Task instructions:
Produce an exact copy of the first line of the data below and each line after it, please, up to and including the one with "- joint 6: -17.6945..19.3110".

-- Collected material follows --

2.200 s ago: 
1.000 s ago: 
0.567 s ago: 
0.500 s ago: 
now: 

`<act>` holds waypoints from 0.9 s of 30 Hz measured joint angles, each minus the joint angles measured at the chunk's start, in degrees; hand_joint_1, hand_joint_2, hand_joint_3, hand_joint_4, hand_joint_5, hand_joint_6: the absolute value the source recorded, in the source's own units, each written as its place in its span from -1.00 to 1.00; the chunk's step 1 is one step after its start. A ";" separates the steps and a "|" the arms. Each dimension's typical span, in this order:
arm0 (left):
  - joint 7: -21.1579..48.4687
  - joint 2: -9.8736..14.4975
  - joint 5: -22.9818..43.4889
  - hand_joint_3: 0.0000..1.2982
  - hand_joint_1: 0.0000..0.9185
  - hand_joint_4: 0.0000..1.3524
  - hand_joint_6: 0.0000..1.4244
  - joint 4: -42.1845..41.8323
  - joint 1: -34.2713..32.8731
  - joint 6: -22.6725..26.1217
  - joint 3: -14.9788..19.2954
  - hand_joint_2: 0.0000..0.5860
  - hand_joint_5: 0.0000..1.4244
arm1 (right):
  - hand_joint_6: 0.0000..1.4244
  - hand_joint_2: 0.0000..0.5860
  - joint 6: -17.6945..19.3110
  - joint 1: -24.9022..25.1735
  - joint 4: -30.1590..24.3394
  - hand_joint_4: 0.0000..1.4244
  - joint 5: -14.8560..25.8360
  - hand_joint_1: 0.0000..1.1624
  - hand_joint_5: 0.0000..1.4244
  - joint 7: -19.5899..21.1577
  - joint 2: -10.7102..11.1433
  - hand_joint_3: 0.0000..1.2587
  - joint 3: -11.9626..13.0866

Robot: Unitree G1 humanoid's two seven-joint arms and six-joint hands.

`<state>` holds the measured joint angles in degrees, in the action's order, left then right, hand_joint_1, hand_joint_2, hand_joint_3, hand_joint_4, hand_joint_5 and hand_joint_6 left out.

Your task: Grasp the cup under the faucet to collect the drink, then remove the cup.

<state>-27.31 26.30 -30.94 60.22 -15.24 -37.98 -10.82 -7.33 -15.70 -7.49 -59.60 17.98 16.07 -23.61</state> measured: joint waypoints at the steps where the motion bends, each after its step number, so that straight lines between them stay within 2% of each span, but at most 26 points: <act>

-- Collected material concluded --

Answer to the problem:
2.200 s ago: 
1.000 s ago: 
0.567 s ago: 
0.500 s ago: 
now: 

`<act>` holds waypoints from 0.9 s of 30 Hz measured joint angles, each minus the joint angles measured at the chunk's start, in degrees; hand_joint_1, hand_joint_2, hand_joint_3, hand_joint_4, hand_joint_5, hand_joint_6: the absolute value the source recorded, in the source's own units, each written as its place in its span from -1.00 to 1.00; the chunk's step 1 is one step after its start. A ";" separates the steps and a "|" the arms. Each dimension's typical span, in this order:
arm0 (left):
  - joint 7: -21.1579..48.4687
  - joint 2: -9.8736..14.4975
  - joint 5: -22.9818..43.4889
  - hand_joint_3: 0.0000..1.2982
  - hand_joint_1: 0.0000..0.9185
  - hand_joint_4: 0.0000..1.3524
  - hand_joint_6: 0.0000..1.4244
  - joint 4: -42.1845..41.8323
  - joint 1: -34.2713..32.8731
  - joint 6: -22.6725..26.1217
  - joint 3: -14.9788..19.2954
  - hand_joint_2: 0.0000..0.5860
  - hand_joint_5: 0.0000..1.4244
arm1 (right):
  - hand_joint_6: 0.0000..1.4244
  - hand_joint_2: 0.0000..0.5860
  - joint 6: -17.6945..19.3110

The output for this exercise is complete.